No he dicho nada hasta ahora para no asustar a los pequeños, pero no podemos ir a Colina de San Luis.
¿Qué dice, Doc? He oído que allí reciben a todo el mundo, siempre que esté sano, y que incluso tienen una escuela.
Escúchame. Ayer mismo me crucé con un grupo de errantes que habían pasado cerca hace una semana y me dijeron que ni me acercase. Ha habido un brote.
    La última palabra de mi frase bastó para borrar la imborrable sonrisa del animoso mecánico. Ambos nos quedamos callados, fingiendo que examinábamos minuciosamente el "locomóvil".

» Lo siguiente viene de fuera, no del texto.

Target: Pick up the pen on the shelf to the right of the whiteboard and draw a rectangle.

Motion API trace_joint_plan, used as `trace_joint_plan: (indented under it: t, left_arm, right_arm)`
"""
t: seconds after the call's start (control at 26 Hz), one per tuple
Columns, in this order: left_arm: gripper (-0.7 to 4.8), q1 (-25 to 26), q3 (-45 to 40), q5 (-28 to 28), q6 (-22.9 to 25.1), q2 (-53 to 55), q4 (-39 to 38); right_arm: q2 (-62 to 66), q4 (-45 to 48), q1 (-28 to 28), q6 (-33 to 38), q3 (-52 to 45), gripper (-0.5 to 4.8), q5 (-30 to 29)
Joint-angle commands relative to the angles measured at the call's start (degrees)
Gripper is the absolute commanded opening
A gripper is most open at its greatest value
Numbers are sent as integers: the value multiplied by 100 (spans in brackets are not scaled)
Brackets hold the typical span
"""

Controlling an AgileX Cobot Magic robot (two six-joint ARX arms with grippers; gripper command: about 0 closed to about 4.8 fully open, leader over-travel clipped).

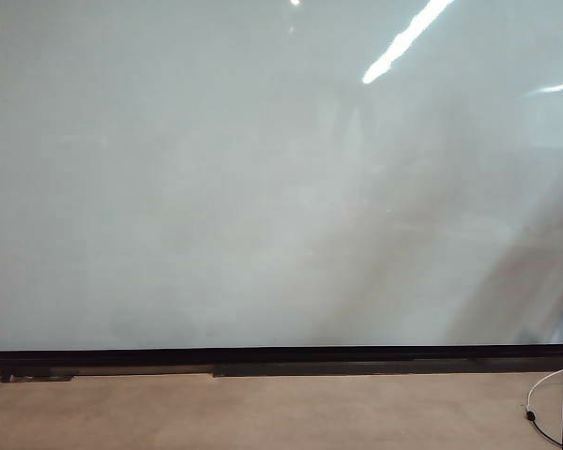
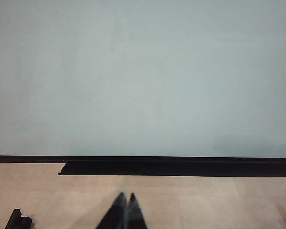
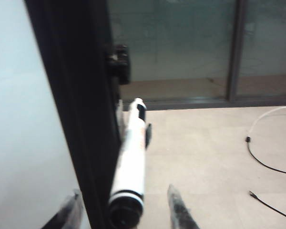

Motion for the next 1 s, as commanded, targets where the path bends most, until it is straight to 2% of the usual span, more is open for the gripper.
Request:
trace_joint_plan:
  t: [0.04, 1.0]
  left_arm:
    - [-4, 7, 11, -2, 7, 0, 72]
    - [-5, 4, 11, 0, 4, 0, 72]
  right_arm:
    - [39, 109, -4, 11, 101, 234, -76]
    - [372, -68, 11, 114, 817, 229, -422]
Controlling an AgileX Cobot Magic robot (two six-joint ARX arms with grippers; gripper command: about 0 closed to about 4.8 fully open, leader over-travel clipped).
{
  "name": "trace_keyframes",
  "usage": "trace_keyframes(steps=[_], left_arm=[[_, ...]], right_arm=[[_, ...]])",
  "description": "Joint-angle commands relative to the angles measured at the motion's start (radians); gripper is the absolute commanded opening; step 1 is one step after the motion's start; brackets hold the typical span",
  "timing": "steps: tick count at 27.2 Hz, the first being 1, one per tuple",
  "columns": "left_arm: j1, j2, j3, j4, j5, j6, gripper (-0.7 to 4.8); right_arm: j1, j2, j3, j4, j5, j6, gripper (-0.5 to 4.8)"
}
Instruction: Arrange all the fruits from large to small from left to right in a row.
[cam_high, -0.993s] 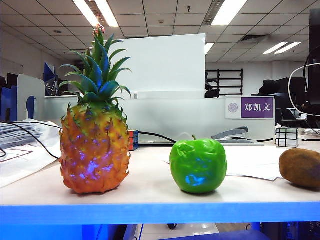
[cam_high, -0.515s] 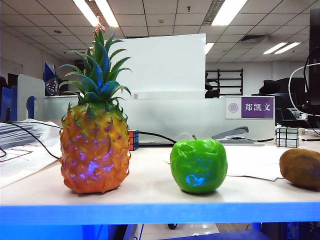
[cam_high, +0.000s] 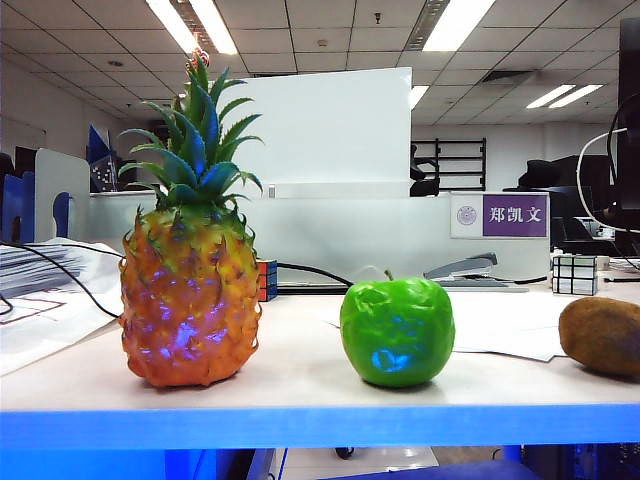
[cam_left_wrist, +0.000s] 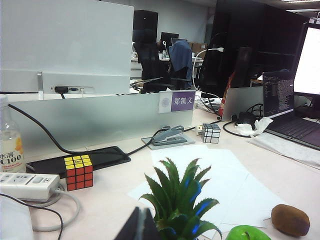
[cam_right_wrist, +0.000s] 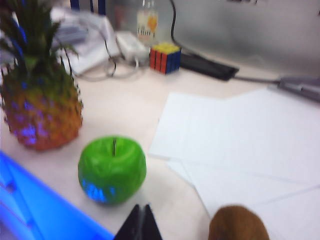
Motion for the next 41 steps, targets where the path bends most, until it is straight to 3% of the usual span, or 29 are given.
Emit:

Colina de San Luis no es el único refugio del mundo dijo de repente. Seguiremos la carretera hacia el noroeste, y tarde o temprano daremos con alguno parecido, o incluso mejor.
    La sonrisa volvió, se encaramó de nuevo a la chimenea y su voz resonó por todo el silencioso arrabal.
¡Vamos, señores, señoritas y doctores! ¡Recojan su equipaje y suban a bordo!
    Diez minutos después, Irene y Bruno encendieron el fuego de la caldera usando madera de algunos muebles rotos. Daniel añadió el carbón y los demás esperamos, expectantes, casi conteniendo el aliento. La pequeña Gloria tenía los dedos cruzados y Monty miraba boquiabierto como Bruno manipulaba las válvulas y palancas del vehículo.
    Me devanaba los sesos buscando las palabras para consolar a los niños tras su fracaso cuando el primer chorro de vapor accionó los émbolos y las ruedas comenzaron a moverse. Notamos una suave vibración, nos sobresaltó algo parecido a un silbido y toda una sinfonía de sonidos que nadie escuchaba desde hacía más de cien años.
    No me avergüenza reconocer que levanté los brazos y grité de júbilo cuando aquella antigualla comenzó a ganar velocidad, dejando atrás el andén de la estación, a mi oxidada bicicleta y algo más.
    Porque mientras los niños se preparaban para el viaje yo había ido a los servicios con mi petate, con la excusa de asearme. Rodeé el edificio por la parte de atrás, hasta encontrar un contenedor de basura, donde arrojé lo que llevaba oculto entre mis escasas pertenencias: una botella de refresco mezclado con un potente sedante, un pequeño refrigerador con una batería acoplada y los instrumentos necesarios para extirpar un órgano.
    Si mi jefe quería sustituir su débil y podrido corazón por uno más fuerte iba a tener que buscarse otro médico.